How far can a single yellow paperclip get you?

How far can a single yellow paperclip get you?

That’s what one bored Jersey teenager is hoping to find out after launching an online swap project that is already capturing imaginations across the Island.

Caitlin Le Couteur (16) launched the Jersey Trading Project earlier this week and within hours of asking online if anyone would like to swap something for her paperclip she had arranged not only her first trade but multiple others from there on.

The Hautlieu student, who is due to start at Highlands College in September on a Level 3 health and social care course, arranged to swap the single paperclip for a lightfitting. That was then being swapped for a bookshelf, and the bookshelf for a vacuum cleaner.

Caitlin said she had been inspired to begin the project after hearing about a Canadian blogger, Kyle MacDonald, who bartered his way from a single red paperclip to a house in a series of trades in 2005.

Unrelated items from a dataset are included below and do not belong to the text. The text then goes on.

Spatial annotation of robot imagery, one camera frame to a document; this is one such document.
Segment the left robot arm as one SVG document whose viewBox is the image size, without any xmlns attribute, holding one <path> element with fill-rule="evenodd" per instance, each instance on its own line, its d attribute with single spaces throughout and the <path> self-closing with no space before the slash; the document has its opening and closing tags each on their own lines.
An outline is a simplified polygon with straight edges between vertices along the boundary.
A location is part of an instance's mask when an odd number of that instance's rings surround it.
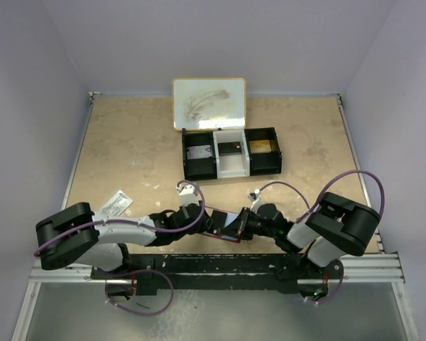
<svg viewBox="0 0 426 341">
<path fill-rule="evenodd" d="M 127 244 L 167 246 L 211 226 L 203 202 L 128 219 L 96 214 L 89 203 L 79 202 L 36 224 L 34 256 L 44 270 L 84 264 L 125 278 L 132 269 Z"/>
</svg>

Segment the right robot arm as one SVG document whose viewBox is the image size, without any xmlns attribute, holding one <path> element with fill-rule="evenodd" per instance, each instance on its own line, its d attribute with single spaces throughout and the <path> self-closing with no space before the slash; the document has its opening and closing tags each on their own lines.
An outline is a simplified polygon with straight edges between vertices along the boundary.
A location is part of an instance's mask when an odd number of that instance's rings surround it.
<svg viewBox="0 0 426 341">
<path fill-rule="evenodd" d="M 254 236 L 274 239 L 287 254 L 303 249 L 302 272 L 317 278 L 332 261 L 343 255 L 362 256 L 381 221 L 381 213 L 341 195 L 326 192 L 314 211 L 298 222 L 283 216 L 273 203 L 254 200 L 224 227 L 222 236 L 251 240 Z"/>
</svg>

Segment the black white three-bin organizer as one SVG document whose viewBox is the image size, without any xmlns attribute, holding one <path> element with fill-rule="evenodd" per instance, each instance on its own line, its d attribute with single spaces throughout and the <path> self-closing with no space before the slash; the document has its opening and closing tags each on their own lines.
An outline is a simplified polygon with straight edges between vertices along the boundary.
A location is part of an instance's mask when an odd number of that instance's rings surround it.
<svg viewBox="0 0 426 341">
<path fill-rule="evenodd" d="M 182 167 L 191 181 L 275 175 L 282 151 L 273 127 L 182 132 Z"/>
</svg>

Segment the red card holder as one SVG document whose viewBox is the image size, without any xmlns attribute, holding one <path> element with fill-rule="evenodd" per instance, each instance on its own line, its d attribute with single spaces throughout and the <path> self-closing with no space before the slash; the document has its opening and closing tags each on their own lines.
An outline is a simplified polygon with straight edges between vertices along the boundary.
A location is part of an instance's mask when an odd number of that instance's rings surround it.
<svg viewBox="0 0 426 341">
<path fill-rule="evenodd" d="M 241 242 L 239 237 L 229 236 L 224 233 L 225 228 L 238 217 L 238 213 L 212 206 L 207 206 L 207 213 L 211 219 L 211 225 L 207 231 L 202 232 L 201 235 L 235 244 L 239 244 Z"/>
</svg>

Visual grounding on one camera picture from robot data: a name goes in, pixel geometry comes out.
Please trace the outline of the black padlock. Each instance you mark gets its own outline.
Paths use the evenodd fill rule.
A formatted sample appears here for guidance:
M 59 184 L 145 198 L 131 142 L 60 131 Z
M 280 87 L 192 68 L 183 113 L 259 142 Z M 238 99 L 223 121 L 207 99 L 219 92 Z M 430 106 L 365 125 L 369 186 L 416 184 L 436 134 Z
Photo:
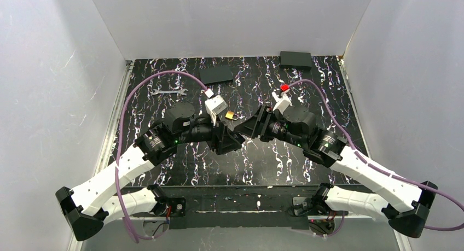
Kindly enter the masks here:
M 234 133 L 233 136 L 234 136 L 234 138 L 235 138 L 237 144 L 240 144 L 240 145 L 243 144 L 244 141 L 246 140 L 246 139 L 245 139 L 242 135 L 240 135 L 239 133 Z

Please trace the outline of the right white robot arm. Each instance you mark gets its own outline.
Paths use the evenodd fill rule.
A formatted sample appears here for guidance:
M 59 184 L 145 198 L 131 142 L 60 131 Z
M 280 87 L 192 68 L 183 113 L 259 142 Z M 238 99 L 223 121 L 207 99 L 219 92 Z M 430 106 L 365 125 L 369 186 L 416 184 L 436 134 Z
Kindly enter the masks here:
M 370 190 L 365 193 L 322 183 L 312 197 L 294 205 L 296 215 L 316 211 L 352 212 L 385 221 L 405 236 L 421 236 L 435 198 L 433 192 L 423 189 L 430 183 L 411 185 L 394 179 L 379 164 L 369 166 L 365 155 L 351 149 L 347 139 L 319 127 L 316 115 L 306 108 L 290 106 L 281 113 L 269 106 L 260 106 L 234 130 L 263 142 L 278 139 L 300 147 L 313 163 L 343 173 Z

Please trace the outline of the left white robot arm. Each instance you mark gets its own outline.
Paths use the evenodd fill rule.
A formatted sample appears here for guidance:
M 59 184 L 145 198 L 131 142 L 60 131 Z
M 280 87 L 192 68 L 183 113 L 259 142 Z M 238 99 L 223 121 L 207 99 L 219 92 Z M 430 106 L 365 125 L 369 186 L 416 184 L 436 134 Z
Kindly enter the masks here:
M 195 114 L 192 104 L 177 102 L 128 147 L 116 161 L 88 181 L 62 187 L 56 199 L 77 241 L 95 236 L 114 220 L 138 213 L 183 216 L 185 200 L 167 197 L 157 185 L 122 194 L 121 189 L 139 175 L 175 155 L 180 144 L 206 142 L 217 155 L 241 149 L 245 139 L 224 122 Z

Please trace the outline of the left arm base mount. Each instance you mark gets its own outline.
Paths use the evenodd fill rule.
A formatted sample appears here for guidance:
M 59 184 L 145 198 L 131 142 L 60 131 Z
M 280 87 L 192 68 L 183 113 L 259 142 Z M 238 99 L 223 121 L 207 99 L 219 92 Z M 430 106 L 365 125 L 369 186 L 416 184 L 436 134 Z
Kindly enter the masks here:
M 143 221 L 143 229 L 146 236 L 156 239 L 165 234 L 172 223 L 173 218 L 185 216 L 186 199 L 180 197 L 167 198 L 157 203 L 149 212 L 148 220 Z

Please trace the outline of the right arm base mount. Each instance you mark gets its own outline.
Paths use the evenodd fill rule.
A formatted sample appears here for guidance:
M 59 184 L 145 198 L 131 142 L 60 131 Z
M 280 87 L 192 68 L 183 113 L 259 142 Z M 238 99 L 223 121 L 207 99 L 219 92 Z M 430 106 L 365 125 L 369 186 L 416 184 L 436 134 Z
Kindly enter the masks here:
M 344 224 L 348 211 L 334 211 L 324 202 L 312 197 L 296 196 L 292 198 L 287 214 L 294 218 L 308 220 L 309 229 L 313 236 L 327 239 L 338 233 Z

And although she is not expecting a house at the end of it, Caitlin says she may be tempted to bring her challenge to a close if she finds something useful for herself and her family.

‘My rules are no cash, no one can give me any money for any items, it is completely swaps, and it is going to stay in the Island,’ said the teenager from St Lawrence. I just thought it would be a little bit of fun until September.’

Caitlin will be carrying all of her swaps out under social distancing measures and is sanitising all goods before she passes them on. She is one of hundreds of Year 11 students in Jersey who had their time in compulsory education brought to an abrupt end in March when schools were closed and GCSE exams cancelled amid the pandemic.

And she said it had been a tough experience which left her wanting to do something fun over the summer holidays.

‘It has been extremely hard to find the motivation to do anything really,’ she said. ‘It just feels like everything you have done in your school life has been wasted because you have done all of this only to be told you are not going to sit your exams.

‘It is also hard to have no prom, no leavers’ assembly, no real acknowledgement that we even went to school. I would definitely have chosen to do exams compared to this.’

She added: ‘I don’t really have any aim with this project, it is just to see how far I can get with it. If I end up with something that is useful to me and my family I might leave it there, or I might carry on.’